Barroso'nun sözleri ise daha genelleyici ve siyaseten daha riskli. "Türkiye'nin içinden geçtiği süreç sonunda laiklikle demokrasinin Müslüman bir ülkede uygulanıp uygulanamayacağının ortaya çıkacağı" saptamasının, AK Parti'nin kapatılması halinde üyelik görüşmelerinin kesintisiyle sonuçlanıp sonuçlanmayacağı sorusu dün Rehn tarafından "Henüz olmamış bir şey hakkında spekülasyonlarda bulunmayalım" diye yorumlandı.
AB'nin mevcut koşullarla kapatma davası nedeniyle Erdoğan hükümetini cezalandıracağını söylemek gerçekçi değil. Çünkü, cezalandırılan ülke olmakla birlikte o faturayla muhatap
olacak kişi Erdoğan olacaktır.
Ama Barroso'nun sözleri bundan daha fazlasını ifade ediyor. Barroso adeta diyor ki, AK Parti kapatılırsa 'laiklikle demokrasinin Müslüman bir ülkede uygulanamayacağı' ortaya çıkacak. Bu sığ bir genelleme. Erdoğan'ın kendisi, partisi kapatılsa da demokratik sınırlar içinde mücadeleye devam kararlılığı sergilerken, gönüllü avukatlığına savunan Barroso yalnız Türkiye'deki demokrasi ve hukuk mücadelesini bir parametreye indirgemekle kalmıyor. Aynı zamanda Müslüman nüfuslu diğer ülkelerin de ne yapsalar zaten demokratik olamayacakları yolunda bir peşin yargıyı açıklıyor.
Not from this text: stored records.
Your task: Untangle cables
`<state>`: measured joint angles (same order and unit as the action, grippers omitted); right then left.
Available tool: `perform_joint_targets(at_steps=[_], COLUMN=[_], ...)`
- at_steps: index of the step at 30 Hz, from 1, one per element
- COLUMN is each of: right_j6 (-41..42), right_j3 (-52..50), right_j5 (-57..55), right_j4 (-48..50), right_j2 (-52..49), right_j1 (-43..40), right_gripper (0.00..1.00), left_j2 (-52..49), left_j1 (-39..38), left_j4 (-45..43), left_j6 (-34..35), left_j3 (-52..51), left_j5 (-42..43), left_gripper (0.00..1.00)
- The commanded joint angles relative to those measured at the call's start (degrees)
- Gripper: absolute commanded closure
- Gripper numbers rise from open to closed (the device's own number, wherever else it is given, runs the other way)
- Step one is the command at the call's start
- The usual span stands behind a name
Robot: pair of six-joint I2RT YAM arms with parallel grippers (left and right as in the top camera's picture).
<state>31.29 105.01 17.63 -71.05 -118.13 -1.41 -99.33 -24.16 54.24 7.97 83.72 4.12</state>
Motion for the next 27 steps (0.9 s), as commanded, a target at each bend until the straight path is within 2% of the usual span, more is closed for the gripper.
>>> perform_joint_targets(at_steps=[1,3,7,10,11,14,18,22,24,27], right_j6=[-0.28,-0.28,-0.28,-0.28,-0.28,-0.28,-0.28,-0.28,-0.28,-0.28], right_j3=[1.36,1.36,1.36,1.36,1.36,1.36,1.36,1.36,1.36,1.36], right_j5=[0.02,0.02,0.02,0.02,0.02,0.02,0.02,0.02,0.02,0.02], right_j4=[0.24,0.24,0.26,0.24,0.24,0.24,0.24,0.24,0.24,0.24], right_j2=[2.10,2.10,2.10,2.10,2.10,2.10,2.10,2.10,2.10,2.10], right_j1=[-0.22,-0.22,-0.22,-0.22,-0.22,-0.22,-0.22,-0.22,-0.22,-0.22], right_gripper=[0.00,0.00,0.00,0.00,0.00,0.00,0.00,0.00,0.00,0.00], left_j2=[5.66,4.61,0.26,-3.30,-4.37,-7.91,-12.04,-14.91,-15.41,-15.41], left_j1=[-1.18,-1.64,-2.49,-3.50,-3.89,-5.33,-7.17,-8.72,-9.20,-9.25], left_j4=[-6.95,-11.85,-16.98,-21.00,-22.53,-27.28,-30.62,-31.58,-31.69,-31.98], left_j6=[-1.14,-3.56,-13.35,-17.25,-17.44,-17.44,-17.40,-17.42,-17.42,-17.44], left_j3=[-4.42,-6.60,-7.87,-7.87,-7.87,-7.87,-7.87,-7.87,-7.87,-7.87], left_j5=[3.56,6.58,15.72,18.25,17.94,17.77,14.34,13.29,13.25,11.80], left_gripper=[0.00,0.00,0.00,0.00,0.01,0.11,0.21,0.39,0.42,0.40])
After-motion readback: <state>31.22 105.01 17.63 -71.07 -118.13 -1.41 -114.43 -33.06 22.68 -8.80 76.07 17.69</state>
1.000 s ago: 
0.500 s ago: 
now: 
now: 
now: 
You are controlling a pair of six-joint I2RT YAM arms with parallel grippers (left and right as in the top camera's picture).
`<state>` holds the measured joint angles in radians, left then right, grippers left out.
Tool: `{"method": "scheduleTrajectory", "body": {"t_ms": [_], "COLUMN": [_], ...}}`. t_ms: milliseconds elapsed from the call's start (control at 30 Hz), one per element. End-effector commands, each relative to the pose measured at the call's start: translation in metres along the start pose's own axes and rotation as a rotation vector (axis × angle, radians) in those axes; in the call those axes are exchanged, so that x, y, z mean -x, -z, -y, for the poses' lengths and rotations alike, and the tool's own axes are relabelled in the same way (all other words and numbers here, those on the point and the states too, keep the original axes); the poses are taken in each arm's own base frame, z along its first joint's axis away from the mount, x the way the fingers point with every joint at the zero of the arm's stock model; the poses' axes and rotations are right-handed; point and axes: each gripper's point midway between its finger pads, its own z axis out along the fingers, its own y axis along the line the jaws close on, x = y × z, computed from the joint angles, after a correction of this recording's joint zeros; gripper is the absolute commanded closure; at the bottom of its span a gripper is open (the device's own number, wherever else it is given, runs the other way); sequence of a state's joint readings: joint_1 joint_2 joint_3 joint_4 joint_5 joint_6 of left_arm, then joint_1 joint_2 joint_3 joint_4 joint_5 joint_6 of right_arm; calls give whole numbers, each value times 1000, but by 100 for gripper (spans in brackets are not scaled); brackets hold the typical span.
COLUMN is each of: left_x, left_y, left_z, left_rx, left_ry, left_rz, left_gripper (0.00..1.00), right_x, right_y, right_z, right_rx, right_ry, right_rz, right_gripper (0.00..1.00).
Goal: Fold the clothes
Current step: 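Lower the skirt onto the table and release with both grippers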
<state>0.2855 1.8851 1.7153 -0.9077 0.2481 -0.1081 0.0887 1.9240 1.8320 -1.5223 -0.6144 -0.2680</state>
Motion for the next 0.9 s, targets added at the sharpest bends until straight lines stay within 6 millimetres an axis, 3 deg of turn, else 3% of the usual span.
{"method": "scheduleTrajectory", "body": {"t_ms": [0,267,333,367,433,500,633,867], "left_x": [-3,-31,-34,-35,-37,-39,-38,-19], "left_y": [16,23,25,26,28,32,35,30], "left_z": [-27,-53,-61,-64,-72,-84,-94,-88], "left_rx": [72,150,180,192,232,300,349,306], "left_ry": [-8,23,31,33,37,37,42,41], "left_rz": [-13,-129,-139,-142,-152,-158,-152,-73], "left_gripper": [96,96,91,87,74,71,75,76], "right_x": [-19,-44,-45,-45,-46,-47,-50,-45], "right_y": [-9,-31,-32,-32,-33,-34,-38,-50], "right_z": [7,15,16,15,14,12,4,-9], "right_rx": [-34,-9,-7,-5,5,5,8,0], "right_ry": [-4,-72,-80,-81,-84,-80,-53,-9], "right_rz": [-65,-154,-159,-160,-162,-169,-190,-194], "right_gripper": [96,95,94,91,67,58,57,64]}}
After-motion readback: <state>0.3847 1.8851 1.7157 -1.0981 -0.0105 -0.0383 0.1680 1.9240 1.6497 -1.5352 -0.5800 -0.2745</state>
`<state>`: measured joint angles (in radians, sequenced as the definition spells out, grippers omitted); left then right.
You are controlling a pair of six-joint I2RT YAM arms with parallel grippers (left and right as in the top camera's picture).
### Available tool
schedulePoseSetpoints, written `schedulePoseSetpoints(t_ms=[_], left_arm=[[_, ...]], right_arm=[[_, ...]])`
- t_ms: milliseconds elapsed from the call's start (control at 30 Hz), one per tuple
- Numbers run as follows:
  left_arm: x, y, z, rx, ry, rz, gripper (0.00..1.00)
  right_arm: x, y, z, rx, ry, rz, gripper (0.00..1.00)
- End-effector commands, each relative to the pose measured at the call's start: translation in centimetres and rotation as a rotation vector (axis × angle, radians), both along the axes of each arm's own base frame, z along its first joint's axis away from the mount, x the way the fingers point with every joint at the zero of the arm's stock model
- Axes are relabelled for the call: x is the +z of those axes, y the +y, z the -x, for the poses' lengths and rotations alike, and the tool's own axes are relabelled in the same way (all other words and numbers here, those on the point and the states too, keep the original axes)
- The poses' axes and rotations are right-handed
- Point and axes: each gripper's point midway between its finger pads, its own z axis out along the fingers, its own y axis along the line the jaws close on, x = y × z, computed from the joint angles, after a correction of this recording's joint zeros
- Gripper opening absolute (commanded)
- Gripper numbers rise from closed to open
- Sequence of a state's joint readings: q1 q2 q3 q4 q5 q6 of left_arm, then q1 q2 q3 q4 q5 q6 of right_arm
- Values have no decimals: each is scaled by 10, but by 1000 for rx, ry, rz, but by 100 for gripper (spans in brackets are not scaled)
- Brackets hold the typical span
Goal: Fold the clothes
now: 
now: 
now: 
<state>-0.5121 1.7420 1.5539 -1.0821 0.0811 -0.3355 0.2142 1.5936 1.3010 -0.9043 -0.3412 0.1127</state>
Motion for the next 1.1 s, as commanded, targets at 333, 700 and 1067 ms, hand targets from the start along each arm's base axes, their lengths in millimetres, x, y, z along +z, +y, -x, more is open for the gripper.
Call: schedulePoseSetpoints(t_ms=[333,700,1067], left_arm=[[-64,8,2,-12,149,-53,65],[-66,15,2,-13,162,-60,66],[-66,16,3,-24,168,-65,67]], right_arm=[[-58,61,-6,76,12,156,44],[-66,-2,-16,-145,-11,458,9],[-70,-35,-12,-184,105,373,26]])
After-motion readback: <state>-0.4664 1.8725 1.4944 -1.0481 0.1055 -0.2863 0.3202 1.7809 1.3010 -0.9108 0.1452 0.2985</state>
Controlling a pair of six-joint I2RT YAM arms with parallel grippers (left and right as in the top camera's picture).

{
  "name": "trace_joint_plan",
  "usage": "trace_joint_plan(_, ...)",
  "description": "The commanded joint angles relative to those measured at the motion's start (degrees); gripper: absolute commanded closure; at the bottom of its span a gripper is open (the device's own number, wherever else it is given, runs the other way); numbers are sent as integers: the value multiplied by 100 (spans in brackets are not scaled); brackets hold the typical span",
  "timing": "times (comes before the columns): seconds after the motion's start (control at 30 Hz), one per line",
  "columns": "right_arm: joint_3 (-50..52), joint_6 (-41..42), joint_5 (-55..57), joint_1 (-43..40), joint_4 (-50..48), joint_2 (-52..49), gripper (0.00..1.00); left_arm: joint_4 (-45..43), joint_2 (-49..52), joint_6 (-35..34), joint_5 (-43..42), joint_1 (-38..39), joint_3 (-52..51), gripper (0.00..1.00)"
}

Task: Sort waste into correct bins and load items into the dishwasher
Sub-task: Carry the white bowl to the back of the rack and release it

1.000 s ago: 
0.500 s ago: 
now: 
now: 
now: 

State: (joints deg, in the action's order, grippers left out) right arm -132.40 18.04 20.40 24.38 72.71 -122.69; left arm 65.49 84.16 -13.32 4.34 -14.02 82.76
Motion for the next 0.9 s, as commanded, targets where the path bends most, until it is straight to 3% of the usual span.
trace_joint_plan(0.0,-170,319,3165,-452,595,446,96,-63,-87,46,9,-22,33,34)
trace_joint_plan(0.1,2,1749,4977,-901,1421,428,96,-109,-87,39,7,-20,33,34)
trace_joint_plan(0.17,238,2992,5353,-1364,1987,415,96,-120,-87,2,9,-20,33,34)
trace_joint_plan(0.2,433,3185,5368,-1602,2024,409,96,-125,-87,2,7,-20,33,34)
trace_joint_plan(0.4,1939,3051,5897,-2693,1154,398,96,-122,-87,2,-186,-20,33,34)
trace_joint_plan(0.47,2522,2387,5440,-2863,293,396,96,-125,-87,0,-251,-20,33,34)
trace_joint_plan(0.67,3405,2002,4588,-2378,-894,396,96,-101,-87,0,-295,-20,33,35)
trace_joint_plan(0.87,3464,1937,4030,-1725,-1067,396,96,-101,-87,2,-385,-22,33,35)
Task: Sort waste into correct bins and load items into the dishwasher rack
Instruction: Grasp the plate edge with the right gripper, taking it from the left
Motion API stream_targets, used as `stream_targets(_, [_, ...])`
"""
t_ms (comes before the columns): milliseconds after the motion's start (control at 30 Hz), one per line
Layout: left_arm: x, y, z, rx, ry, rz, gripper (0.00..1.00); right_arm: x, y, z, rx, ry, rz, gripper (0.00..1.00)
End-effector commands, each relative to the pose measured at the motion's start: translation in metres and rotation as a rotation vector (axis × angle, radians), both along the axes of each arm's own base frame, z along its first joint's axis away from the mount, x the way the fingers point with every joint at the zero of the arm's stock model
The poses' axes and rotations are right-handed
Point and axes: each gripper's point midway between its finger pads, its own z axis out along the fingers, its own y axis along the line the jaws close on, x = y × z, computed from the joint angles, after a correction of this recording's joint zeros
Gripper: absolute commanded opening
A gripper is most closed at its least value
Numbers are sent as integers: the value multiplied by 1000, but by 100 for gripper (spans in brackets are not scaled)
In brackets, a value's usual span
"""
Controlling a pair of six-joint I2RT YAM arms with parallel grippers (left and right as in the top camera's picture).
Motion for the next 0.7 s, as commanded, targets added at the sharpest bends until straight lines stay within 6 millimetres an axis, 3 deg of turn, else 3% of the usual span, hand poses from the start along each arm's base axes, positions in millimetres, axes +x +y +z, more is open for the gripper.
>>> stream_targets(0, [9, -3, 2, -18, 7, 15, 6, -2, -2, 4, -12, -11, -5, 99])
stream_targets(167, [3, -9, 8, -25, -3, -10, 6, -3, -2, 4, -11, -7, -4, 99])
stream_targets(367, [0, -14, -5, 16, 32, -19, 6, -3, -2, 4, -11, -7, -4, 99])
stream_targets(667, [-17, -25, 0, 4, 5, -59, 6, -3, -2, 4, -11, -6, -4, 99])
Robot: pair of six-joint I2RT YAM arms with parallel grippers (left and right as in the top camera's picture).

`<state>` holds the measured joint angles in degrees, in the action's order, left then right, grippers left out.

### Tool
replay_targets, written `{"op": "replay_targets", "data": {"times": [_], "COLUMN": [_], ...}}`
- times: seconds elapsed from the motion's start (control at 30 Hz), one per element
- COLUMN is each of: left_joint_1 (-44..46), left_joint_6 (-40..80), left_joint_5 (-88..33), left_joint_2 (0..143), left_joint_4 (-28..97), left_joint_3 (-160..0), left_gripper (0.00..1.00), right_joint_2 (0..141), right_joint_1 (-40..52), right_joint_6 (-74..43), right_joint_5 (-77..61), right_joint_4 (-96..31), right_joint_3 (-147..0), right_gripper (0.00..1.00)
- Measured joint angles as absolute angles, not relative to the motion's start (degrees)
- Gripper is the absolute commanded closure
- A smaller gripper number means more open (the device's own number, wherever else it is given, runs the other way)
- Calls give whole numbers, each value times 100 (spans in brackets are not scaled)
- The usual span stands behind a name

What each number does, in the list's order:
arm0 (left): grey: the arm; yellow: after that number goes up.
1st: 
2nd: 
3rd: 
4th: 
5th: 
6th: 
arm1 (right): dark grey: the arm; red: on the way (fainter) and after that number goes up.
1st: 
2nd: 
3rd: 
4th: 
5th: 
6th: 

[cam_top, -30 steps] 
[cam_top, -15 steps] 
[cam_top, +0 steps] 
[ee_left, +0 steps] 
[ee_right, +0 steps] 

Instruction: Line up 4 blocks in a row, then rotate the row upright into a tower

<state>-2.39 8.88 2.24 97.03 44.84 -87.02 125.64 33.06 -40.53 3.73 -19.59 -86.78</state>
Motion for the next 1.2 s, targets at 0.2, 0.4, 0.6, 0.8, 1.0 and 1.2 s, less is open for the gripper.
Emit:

Erdoğan, bu avukatların savunmasına bel bağlarsa yanılır.
Oysa bütün bir Arap dünyası Anayasa Mahkemesi'nde görülen davayı yakından izliyor.
Bu konuyu ileride daha çok açmak gerekiyor ama, Erdoğan'ın başarısızlığı otoriter Arap rejimlerinde ve onların silahlı muhaliflerinde gizli bir sevince, demokratik yollardan iktidar olma fikrinde AK Parti'yi örnek almaya başlayan muhaliflerinde de hayal kırıklığı ve yenilgi duygusuna yol açacak gibi görünüyor. Barroso bu geniş resmi de göremiyor.
İşin başka boyutu da var. AK Parti saflarında adeta 'denize düşen yılana sarılır' mantığıyla
karşılanan bu dış savunma desteği, Anayasa Mahkemesi üyeleri üzerinde, genel olarak yargı ve siyaset kurumları üzerinde nasıl bir etki bırakacak? Örneğin, Mahkeme yargıçlarının 'Bak, AB bile ne diyor? Demek ki yanlış yapıyoruz' deyip, Anayasa, İddianame ve Savunma'yı bir yana bırakıp karar vermesini beklemek gerçekçi mi? Münazara kazanmakla dava kazanmak aynı şey mi?